Siamo in Basilicata. Precisamente in Val D’Agri, a sud di Potenza, al confine con la Campania. Qui, Eni, nel 2001, ha aperto il Centro Olio Val D’Agri o COVA. Quest’ultimo è il giacimento petrolifero su terraferma più grande d’Europa. Fiore all’occhiello italiano nel mondo da quanto si apprende nello stesso sito della multinazionale.
L’estrazione e lo stoccaggio del greggio avviene su una superficie di 180.000 metri quadri, nella zona industriale di Viggiano. Ogni giorno vengono estratti 80.000 barili di petrolio al giorno, stoccati in parte o trasportati tramite oleodotto alle raffinerie di Taranto. I pozzi attualmente attivi sono ventiquattro. Basti pensare che da questo singolo luogo viene soddisfatto il 10% del fabbisogno nazionale di petrolio.

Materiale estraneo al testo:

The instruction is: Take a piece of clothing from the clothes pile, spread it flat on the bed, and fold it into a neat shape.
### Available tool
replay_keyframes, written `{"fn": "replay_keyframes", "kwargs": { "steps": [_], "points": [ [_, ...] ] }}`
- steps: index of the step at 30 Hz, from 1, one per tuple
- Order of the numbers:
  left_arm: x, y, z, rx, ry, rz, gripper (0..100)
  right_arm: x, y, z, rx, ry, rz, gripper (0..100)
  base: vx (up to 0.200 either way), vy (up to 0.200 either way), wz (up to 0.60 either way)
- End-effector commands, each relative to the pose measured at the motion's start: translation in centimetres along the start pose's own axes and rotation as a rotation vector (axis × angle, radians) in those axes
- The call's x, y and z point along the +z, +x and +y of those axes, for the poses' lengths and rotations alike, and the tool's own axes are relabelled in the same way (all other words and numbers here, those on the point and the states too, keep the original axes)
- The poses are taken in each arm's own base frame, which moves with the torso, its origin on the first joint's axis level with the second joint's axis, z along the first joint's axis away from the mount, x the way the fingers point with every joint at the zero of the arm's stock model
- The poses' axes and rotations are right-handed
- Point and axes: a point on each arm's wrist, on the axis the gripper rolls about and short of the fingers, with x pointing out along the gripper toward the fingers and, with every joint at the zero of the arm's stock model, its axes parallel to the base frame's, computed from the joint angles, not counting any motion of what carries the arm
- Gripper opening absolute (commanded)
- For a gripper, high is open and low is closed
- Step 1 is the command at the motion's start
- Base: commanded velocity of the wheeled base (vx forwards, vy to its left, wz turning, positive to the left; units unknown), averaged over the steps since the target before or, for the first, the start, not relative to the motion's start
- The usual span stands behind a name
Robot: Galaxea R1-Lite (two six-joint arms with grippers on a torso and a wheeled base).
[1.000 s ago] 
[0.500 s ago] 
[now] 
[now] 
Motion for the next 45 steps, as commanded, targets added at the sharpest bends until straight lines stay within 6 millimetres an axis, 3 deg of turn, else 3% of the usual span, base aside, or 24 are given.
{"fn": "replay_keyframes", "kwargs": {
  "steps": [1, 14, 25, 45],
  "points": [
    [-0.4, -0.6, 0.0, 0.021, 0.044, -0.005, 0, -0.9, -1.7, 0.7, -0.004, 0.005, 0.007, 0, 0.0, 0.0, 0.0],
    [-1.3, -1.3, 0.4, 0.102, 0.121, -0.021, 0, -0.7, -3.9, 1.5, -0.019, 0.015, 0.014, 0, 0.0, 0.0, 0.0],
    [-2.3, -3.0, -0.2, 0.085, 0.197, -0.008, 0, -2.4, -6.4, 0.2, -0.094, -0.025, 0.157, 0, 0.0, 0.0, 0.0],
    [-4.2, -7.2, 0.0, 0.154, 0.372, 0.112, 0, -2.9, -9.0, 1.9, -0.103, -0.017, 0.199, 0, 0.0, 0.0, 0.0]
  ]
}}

Sul sito ufficiale Eni si legge che “il COVA ha una capacità di trattamento giornaliera di 104.000 barili (circa 16.500 metri cubi di olio) e di 4.660.000 Sm3 di gas associato al greggio. I tecnici si alternano su 3 turni di lavoro di 8 ore ciascuno, garantendo l’attività del COVA 24 ore su 24“.
Oltre il COVA, o Centro Olio Val d’Agri, Eni gestisce anche l’oleodotto Viggiano-Taranto, la centrale gas di Ferrandina, il centro olio di Pisticci e la centrale gas di Pisticci. Tutte infrastrutture costruite nel territorio lucano.
Da aprile 2017, tuttavia, sono iniziati i problemi. Anzi, sono iniziati ben prima. Stando agli atti giudiziari, tra agosto e novembre 2016, sono state sversate nel sottosuolo lucano circa 400 tonnellate di petrolio. Fu Eni stesso ad ammettere le terribili cifre di quello che potrebbe essere considerato uno dei disastri ecologici italiani più grandi di tutti i tempi. In particolare le fuoriuscite hanno caratterizzato il serbatoio D del parco estrattivo on-shore più grande d’europa. Il COVA è stato, quindi, stoppato da una delibera regionale del 18 aprile 2017, quando ormai la contaminazione aveva già interessato quasi seimila metri quadri circostanti.
Lo stop degli impianti è costato molto caro alla regione lucana. C’è stata una perdita di fatturato da parte di Eni Basilicata che ha influito anche sui 316 dipendenti che lavorano nei diversi pozzi di estrazione. Tuttavia, l’export di petrolio della Basilicata nel 2018 è cresciuto del 50%, toccando quota 222 milioni di euro. Questo valore è più che raddoppiato rispetto allo stesso periodo del 2016: 92,7 milioni.
L’ultima notizia riguarda, però, il risarcimento che la Regione Basilicata chiederà ad Eni. Proprio la regione ha comunicato, tramite i propri legali, che ci sono tutte le condizioni per “un risarcimento di natura economica e ambientale ma anche per ottenere una riparazione delle conseguenze lesive del danno di immagine“. Il risarcimento non riguarda soltanto gli effetti del disastro ambientale, ma anche “la mancata realizzazione delle entrate connesse alle attività estrattive nel periodo di necessitata sospensione che costituisce evidente pregiudizio economico per la Regione”.
Non sappiamo precisamente a quanto ammonterà l’eventuale risarcimento. Sta di fatto che lo sversamento di petrolio greggio c’è stato. E l’ambiente ne ha risentito e ne risentirà per anni, decenni, secoli.